Assignment → How do the lines below between the ones holding "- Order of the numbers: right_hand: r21" and "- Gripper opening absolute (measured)", inclusive, read? Give them again exactly, with no other lines.

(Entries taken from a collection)
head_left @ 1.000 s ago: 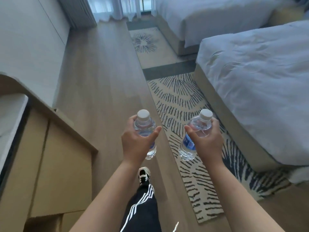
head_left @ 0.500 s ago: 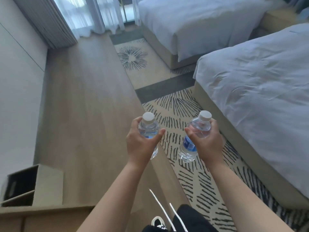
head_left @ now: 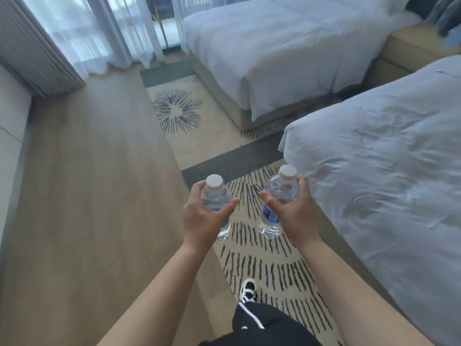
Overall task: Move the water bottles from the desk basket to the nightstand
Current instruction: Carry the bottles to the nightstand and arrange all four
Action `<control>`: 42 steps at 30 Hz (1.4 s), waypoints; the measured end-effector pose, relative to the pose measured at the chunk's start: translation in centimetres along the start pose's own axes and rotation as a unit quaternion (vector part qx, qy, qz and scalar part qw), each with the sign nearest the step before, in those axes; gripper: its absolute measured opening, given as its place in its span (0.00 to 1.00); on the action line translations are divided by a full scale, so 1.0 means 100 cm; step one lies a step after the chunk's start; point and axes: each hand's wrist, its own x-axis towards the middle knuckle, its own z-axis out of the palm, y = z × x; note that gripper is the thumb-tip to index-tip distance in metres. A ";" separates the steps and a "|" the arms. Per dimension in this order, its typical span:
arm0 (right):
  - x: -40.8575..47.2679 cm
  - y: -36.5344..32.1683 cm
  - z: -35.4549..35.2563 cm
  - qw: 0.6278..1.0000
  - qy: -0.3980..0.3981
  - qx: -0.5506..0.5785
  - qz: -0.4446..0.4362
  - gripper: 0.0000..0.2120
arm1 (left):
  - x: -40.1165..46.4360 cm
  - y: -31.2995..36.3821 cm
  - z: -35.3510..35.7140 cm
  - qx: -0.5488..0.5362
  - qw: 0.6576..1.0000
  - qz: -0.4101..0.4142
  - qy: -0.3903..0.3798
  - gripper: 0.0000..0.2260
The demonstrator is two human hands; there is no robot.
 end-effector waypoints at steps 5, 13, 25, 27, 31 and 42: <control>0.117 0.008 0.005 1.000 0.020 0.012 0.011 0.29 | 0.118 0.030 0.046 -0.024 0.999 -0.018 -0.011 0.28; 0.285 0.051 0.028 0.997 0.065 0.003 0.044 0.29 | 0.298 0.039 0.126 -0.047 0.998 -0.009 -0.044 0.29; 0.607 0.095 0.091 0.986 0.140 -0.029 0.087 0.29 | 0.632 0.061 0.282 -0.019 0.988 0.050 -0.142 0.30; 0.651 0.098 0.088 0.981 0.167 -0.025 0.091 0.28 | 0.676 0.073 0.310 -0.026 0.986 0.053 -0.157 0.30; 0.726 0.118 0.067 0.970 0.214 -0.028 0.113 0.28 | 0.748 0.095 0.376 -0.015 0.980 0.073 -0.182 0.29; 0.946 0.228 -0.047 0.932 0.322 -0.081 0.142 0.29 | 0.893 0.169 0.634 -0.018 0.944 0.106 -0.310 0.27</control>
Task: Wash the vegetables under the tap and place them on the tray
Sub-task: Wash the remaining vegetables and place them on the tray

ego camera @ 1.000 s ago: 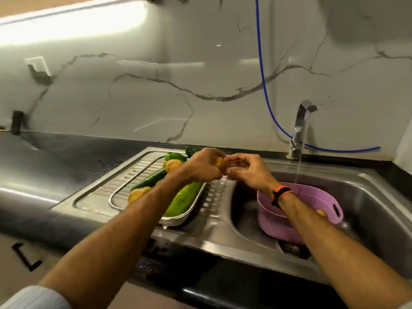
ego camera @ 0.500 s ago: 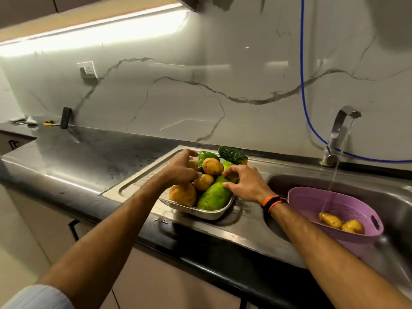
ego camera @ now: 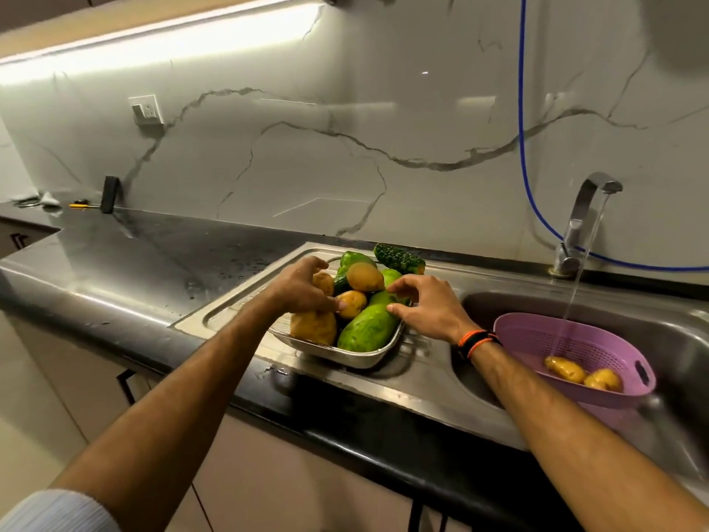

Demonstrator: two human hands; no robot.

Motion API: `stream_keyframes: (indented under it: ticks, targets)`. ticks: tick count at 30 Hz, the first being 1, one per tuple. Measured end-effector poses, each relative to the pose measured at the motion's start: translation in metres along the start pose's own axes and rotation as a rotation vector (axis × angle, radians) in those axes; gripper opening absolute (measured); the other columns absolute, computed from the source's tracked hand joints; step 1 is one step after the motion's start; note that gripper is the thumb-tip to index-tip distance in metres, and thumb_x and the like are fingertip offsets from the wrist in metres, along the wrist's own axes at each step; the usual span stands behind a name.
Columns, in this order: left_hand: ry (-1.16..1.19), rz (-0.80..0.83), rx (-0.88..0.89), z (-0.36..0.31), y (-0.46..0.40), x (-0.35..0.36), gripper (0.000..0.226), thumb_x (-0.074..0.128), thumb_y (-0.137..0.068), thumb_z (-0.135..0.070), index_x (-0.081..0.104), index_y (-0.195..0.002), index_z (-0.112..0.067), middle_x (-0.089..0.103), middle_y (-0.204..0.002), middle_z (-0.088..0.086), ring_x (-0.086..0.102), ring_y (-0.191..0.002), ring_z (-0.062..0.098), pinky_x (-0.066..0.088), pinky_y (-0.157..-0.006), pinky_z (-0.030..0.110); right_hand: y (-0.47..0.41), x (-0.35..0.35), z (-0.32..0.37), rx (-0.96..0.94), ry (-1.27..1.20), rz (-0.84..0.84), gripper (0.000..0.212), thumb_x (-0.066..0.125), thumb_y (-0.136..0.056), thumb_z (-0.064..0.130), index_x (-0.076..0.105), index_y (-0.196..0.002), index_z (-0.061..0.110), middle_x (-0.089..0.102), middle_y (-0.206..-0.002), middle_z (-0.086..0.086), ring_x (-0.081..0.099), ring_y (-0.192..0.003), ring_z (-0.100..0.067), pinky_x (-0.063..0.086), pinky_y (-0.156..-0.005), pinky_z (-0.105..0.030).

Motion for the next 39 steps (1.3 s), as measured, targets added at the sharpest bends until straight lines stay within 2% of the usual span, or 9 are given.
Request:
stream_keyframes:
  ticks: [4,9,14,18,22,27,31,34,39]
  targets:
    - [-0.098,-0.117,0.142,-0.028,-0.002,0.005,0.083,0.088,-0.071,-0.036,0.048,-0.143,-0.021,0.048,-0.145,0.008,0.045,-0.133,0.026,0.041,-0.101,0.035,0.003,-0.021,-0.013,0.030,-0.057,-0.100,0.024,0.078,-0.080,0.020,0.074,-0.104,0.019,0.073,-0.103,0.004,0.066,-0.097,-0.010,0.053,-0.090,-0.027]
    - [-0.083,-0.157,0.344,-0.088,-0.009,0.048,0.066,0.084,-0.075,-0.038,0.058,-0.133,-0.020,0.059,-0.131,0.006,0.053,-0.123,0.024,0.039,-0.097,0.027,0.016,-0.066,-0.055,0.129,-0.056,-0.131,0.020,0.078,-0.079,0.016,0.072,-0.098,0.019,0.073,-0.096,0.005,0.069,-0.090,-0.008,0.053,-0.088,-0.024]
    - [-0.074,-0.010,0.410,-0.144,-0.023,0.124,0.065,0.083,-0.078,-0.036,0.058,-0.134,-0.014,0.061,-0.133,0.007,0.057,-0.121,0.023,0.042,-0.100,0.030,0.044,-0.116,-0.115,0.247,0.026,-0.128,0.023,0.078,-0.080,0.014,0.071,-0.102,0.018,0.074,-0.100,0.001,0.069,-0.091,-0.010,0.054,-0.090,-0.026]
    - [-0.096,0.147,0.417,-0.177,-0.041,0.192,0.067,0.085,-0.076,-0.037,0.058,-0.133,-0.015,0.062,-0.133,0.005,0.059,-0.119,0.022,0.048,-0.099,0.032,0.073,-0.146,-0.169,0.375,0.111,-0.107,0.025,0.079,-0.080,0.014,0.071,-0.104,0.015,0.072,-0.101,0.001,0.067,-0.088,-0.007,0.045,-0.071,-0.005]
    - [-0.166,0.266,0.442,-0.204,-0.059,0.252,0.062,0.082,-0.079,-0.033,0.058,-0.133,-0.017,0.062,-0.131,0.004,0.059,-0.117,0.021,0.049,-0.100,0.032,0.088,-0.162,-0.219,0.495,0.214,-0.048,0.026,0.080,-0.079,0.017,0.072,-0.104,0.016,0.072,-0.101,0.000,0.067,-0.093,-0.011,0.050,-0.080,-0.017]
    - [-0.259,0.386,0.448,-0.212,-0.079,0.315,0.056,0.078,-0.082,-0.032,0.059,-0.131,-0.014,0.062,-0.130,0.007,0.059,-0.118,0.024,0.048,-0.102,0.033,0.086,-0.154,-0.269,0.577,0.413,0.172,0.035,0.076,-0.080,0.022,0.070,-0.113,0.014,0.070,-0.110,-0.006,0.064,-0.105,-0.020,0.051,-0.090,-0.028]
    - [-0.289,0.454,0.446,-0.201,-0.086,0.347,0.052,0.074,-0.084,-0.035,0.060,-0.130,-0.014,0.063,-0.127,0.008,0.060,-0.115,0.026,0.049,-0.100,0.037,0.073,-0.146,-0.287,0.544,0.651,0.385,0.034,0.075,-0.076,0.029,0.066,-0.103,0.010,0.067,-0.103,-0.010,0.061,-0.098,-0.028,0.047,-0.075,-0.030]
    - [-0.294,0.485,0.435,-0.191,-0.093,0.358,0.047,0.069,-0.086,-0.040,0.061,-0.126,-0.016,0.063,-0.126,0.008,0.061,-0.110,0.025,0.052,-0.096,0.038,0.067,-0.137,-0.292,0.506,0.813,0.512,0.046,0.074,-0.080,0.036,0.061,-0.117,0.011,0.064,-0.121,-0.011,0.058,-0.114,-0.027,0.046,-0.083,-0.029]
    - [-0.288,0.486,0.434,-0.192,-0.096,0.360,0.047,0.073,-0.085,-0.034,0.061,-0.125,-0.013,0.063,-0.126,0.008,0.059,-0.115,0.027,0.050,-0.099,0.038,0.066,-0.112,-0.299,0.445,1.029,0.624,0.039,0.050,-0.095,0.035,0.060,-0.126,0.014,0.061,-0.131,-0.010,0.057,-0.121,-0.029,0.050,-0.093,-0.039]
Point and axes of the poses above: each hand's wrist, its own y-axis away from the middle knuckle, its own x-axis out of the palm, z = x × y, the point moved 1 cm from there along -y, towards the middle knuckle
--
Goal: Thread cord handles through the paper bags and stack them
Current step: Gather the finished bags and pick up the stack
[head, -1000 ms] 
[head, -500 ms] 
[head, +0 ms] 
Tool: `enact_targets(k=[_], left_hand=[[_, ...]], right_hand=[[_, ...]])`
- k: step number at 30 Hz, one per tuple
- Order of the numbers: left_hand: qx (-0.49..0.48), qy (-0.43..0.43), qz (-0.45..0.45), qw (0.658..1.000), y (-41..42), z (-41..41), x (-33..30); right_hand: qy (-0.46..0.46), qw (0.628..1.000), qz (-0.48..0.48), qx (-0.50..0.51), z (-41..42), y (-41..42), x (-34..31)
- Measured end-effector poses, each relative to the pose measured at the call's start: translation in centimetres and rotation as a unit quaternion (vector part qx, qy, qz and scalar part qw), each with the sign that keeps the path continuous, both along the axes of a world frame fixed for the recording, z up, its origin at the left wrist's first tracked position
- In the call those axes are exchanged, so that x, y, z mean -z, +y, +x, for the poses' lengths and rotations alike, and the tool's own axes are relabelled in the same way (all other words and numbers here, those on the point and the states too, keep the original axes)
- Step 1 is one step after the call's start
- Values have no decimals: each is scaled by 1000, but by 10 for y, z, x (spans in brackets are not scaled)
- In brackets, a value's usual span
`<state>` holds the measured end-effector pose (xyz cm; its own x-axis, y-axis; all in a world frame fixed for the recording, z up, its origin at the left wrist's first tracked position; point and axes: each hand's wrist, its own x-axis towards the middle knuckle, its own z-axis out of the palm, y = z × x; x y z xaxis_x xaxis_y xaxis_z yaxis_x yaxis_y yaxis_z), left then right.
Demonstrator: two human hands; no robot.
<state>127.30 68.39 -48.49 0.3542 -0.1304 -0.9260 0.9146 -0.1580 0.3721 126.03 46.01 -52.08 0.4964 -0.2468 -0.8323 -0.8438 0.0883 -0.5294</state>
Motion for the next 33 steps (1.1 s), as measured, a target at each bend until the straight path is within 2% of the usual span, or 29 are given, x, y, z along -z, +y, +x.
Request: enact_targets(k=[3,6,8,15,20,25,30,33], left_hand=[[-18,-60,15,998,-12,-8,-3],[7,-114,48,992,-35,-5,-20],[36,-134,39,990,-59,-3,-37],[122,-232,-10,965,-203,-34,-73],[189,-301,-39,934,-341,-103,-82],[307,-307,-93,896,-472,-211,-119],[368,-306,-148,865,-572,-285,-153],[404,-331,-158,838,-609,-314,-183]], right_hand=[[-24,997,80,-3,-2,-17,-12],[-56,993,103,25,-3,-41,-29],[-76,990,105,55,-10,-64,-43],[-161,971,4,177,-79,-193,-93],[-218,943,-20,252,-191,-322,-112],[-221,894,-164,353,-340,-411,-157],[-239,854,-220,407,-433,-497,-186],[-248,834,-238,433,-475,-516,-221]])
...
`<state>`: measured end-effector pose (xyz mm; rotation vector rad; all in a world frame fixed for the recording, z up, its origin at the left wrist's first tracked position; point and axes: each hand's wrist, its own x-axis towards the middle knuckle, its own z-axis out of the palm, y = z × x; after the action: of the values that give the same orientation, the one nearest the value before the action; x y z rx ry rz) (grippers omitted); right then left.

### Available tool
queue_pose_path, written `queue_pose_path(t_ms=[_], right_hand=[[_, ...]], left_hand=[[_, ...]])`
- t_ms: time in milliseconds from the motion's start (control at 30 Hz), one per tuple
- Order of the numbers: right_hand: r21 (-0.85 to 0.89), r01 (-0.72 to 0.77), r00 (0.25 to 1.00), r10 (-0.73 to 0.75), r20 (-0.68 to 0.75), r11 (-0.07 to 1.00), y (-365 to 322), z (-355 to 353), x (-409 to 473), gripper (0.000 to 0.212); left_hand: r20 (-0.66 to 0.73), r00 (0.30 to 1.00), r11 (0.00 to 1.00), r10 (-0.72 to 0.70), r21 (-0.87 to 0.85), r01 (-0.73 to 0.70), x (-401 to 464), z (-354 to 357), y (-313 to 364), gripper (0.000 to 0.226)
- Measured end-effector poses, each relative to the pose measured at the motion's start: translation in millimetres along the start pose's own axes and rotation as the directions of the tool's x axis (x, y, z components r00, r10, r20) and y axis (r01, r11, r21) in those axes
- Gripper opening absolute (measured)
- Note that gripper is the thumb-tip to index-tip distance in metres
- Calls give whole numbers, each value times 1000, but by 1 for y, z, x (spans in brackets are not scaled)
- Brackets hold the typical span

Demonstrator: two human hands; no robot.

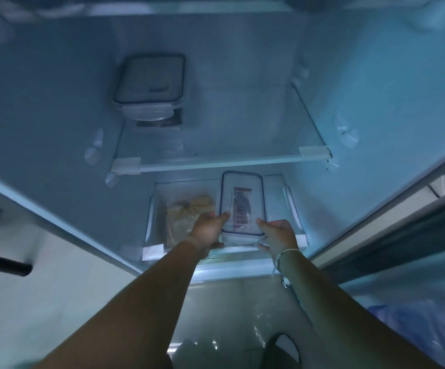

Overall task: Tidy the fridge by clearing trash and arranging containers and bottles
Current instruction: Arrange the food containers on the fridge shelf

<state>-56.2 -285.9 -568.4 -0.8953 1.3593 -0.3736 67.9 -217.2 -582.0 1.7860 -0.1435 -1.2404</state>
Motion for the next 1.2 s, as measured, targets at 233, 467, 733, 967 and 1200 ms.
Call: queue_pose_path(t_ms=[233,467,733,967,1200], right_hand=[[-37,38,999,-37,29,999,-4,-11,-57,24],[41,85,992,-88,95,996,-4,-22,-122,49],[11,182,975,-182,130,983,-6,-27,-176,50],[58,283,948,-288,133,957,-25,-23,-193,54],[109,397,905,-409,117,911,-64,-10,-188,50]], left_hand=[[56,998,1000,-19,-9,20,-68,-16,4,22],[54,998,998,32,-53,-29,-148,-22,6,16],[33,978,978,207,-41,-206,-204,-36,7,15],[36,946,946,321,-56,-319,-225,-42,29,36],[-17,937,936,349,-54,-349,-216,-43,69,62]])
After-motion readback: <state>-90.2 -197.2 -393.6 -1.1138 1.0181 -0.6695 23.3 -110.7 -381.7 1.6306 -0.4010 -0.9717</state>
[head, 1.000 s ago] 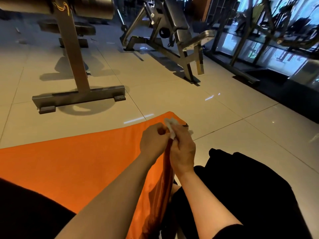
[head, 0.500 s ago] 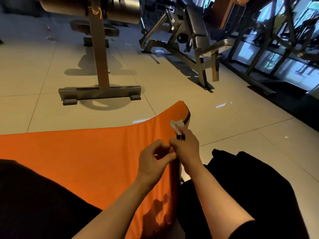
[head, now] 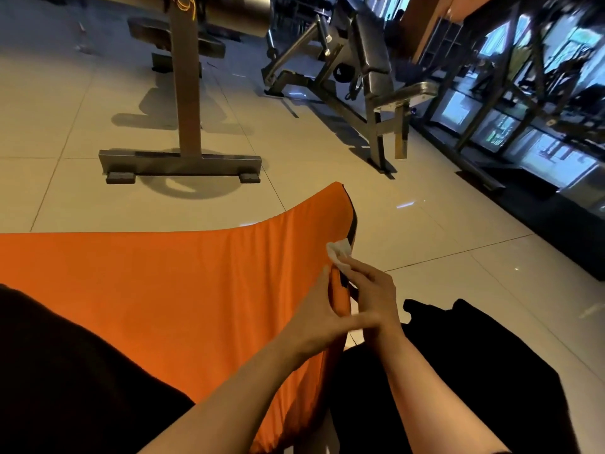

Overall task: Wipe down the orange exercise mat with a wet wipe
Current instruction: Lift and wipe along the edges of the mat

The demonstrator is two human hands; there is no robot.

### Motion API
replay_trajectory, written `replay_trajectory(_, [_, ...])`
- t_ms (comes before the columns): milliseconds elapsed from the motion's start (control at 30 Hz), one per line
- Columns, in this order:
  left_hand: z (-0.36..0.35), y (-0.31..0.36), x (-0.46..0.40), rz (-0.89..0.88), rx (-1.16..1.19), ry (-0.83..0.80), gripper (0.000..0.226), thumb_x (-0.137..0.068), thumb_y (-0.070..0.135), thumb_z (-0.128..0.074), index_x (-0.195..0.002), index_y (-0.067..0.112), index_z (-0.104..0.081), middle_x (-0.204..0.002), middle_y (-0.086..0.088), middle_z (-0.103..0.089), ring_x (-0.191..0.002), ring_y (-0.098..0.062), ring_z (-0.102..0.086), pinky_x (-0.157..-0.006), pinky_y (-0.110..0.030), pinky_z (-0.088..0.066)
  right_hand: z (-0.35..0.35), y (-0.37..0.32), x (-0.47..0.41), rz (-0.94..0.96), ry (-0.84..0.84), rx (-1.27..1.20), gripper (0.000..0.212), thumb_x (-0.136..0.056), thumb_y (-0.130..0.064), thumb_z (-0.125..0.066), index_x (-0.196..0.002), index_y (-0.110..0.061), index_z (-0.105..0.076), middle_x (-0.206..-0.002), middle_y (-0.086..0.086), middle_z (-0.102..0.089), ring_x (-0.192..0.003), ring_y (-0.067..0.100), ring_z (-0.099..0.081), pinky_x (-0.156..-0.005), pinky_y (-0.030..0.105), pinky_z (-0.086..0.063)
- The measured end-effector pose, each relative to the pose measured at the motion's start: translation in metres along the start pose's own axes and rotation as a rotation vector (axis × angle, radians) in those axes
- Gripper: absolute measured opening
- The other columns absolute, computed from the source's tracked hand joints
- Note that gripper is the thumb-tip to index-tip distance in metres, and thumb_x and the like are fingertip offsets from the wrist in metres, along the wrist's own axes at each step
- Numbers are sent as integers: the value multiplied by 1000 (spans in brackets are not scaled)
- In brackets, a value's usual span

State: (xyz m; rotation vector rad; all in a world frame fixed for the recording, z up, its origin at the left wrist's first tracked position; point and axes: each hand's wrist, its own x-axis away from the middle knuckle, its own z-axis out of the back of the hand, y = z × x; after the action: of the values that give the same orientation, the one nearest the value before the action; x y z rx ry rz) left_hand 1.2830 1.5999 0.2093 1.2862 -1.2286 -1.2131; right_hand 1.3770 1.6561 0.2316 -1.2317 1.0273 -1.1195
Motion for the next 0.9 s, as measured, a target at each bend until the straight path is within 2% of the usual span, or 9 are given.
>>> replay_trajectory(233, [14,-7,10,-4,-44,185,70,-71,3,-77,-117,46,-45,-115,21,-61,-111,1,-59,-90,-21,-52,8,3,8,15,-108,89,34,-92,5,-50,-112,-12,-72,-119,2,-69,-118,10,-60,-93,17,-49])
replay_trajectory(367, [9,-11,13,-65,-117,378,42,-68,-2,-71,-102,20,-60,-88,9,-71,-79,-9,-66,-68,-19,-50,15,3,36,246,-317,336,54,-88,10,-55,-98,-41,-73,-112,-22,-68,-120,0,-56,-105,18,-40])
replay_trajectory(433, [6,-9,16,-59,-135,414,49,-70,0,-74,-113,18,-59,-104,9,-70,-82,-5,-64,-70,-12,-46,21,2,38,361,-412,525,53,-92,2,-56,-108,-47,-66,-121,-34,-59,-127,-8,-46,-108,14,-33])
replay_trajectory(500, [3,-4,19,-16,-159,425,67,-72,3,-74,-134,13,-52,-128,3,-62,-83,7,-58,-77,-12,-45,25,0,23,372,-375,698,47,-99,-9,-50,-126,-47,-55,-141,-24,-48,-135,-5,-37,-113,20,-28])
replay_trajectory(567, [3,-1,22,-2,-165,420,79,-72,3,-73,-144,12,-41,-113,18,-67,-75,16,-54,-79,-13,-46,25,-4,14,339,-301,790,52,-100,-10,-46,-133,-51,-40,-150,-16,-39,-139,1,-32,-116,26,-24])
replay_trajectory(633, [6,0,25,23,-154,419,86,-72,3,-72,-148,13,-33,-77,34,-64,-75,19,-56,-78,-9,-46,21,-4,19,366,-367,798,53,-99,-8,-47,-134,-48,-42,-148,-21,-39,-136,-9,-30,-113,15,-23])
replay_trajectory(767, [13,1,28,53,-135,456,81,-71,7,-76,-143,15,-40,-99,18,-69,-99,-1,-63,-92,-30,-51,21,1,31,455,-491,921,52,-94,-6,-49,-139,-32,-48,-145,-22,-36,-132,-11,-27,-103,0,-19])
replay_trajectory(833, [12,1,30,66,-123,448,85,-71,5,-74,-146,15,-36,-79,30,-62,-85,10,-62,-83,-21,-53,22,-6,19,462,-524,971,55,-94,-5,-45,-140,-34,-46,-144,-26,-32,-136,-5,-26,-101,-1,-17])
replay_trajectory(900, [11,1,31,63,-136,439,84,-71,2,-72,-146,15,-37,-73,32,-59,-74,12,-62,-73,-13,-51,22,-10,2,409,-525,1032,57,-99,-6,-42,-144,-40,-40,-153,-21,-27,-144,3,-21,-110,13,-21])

Expected output →
- Order of the numbers: right_hand: r21 (-0.85 to 0.89), r01 (-0.72 to 0.77), r00 (0.25 to 1.00), r10 (-0.73 to 0.75), r20 (-0.68 to 0.75), r11 (-0.07 to 1.00), y (-365 to 322), z (-355 to 353), x (-409 to 473), gripper (0.000 to 0.212); left_hand: r20 (-0.66 to 0.73), r00 (0.30 to 1.00), r11 (0.00 to 1.00), r10 (-0.72 to 0.70), r21 (-0.87 to 0.85), r01 (-0.73 to 0.70), x (-401 to 464), z (-354 to 357), y (-313 to 364), gripper (0.000 to 0.226)
- Measured end-effector poses, each relative to the pose measured at the motion's start: translation in millimetres along the start pose's own axes and rotation as the directions of the tool's x axis (x, y, z components r00, r10, r20) and y axis (r01, r11, r21) in those axes
- Gripper opening absolute (measured)

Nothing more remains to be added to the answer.